## Exercise requirements
An exact retyping of all lines below is the answer; pictures do not belong in it.

## Source material
────────────────────────────────────────

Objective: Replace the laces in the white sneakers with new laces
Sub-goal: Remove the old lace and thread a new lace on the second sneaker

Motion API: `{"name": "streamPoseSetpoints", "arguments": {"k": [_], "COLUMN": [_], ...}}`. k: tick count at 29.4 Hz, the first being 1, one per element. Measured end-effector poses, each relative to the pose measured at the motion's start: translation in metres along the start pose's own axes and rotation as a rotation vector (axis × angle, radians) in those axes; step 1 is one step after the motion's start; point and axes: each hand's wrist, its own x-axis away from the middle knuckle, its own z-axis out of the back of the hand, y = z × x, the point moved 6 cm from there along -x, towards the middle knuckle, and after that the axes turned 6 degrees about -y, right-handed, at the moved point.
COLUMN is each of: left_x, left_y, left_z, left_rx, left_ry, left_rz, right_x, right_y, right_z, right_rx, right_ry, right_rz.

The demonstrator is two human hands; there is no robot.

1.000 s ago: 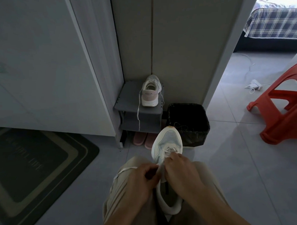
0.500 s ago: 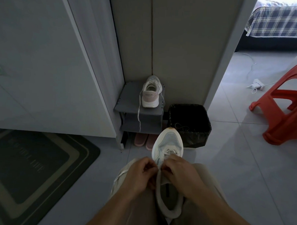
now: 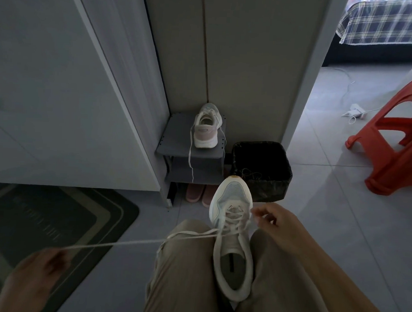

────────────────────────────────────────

## Solution for this task
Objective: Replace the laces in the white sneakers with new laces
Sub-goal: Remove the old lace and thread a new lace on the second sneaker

Motion API: `{"name": "streamPoseSetpoints", "arguments": {"k": [_], "COLUMN": [_], ...}}`. k: tick count at 29.4 Hz, the first being 1, one per element. Measured end-effector poses, each relative to the pose measured at the motion's start: translation in metres along the start pose's own axes and rotation as a rotation vector (axis × angle, radians) in those axes; step 1 is one step after the motion's start; point and axes: each hand's wrist, its own x-axis away from the middle knuckle, its own z-axis out of the back of the hand, y = z × x, the point moved 6 cm from there along -x, towards the middle knuckle, and after that the axes turned 6 degrees about -y, right-handed, at the moved point.
COLUMN is each of: left_x, left_y, left_z, left_rx, left_ry, left_rz, right_x, right_y, right_z, right_rx, right_ry, right_rz.

The demonstrator is two human hands; there is no robot.

1.000 s ago: 
0.500 s ago: 
now: 

The full output has already been given.